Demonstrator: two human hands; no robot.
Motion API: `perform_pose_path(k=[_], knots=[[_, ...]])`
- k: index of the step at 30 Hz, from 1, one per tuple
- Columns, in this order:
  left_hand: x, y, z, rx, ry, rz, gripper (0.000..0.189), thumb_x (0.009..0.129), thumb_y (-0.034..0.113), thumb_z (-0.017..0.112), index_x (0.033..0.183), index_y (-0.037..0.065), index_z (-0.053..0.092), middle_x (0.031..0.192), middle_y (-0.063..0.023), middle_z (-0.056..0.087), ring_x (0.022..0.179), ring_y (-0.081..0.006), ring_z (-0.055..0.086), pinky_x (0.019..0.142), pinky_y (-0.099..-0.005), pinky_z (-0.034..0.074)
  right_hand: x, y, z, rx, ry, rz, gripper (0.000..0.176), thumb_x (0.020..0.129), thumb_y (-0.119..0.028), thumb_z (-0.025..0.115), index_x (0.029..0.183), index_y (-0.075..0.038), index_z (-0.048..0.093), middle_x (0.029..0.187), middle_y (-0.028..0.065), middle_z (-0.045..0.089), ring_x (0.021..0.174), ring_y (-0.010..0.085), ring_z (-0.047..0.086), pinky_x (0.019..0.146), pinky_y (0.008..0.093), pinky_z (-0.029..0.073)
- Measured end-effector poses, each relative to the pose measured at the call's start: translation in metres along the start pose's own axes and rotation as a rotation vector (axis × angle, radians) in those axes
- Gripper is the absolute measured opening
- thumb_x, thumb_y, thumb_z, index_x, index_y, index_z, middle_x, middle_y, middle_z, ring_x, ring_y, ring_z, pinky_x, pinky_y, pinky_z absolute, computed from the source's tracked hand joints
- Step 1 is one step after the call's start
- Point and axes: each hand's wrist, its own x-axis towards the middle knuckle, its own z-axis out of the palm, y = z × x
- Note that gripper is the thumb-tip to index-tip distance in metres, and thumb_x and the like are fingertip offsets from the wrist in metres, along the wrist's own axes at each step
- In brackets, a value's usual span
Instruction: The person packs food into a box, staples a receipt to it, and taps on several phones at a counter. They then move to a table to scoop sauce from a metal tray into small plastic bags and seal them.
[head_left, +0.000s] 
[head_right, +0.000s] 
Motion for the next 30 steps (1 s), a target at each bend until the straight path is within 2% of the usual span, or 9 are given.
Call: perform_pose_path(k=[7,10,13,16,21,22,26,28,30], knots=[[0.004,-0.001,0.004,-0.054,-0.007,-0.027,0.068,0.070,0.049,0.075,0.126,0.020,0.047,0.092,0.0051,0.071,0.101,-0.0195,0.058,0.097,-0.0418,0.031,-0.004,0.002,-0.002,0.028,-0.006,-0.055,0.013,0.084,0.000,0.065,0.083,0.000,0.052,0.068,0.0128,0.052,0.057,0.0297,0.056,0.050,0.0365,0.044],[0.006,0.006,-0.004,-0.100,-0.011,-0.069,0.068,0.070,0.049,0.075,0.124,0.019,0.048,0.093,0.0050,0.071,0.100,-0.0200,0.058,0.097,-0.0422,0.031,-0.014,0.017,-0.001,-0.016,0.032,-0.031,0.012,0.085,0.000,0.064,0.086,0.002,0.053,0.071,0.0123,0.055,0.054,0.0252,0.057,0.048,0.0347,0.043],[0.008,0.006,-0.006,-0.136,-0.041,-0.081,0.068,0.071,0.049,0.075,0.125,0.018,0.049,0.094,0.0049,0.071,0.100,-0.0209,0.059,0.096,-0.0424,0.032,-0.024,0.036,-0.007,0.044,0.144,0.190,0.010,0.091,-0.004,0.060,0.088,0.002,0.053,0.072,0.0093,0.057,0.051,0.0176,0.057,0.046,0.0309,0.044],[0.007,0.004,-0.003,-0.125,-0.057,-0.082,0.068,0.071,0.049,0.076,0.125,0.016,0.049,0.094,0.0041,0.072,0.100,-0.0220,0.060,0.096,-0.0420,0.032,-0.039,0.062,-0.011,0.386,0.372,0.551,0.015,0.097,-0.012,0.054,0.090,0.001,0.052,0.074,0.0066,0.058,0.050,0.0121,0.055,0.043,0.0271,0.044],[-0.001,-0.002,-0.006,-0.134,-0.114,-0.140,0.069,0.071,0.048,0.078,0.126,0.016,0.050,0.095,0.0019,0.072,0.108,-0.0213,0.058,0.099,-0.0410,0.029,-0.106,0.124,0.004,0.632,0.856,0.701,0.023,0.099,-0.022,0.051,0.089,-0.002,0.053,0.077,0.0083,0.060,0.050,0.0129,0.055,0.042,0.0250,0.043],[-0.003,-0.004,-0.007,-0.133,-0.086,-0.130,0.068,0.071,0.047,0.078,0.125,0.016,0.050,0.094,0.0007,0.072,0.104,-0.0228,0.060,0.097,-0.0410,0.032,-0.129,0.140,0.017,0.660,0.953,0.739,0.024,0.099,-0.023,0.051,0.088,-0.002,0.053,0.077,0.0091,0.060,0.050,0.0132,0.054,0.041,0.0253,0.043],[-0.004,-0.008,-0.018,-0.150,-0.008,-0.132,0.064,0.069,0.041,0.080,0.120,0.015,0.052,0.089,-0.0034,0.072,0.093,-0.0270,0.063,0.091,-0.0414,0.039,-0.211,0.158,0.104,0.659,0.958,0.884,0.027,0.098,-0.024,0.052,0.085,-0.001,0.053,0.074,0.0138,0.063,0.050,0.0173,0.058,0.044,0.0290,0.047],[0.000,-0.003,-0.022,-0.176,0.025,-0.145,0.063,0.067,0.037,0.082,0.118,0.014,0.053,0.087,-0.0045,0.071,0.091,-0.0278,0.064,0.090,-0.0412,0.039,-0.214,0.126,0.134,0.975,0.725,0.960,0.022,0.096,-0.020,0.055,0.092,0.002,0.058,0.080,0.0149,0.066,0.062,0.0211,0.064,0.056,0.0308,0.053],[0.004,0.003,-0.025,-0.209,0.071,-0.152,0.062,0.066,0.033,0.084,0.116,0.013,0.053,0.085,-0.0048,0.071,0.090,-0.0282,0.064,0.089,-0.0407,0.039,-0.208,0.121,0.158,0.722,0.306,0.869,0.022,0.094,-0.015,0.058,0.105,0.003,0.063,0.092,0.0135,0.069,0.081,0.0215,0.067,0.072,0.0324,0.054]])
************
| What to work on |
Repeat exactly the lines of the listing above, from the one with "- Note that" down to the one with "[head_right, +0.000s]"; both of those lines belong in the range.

| Reply to the exercise |
- Note that gripper is the thumb-tip to index-tip distance in metres, and thumb_x and the like are fingertip offsets from the wrist in metres, along the wrist's own axes at each step
- In brackets, a value's usual span
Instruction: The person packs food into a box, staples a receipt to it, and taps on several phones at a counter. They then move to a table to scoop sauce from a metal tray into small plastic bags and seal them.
[head_left, +0.000s] 
[head_right, +0.000s] 

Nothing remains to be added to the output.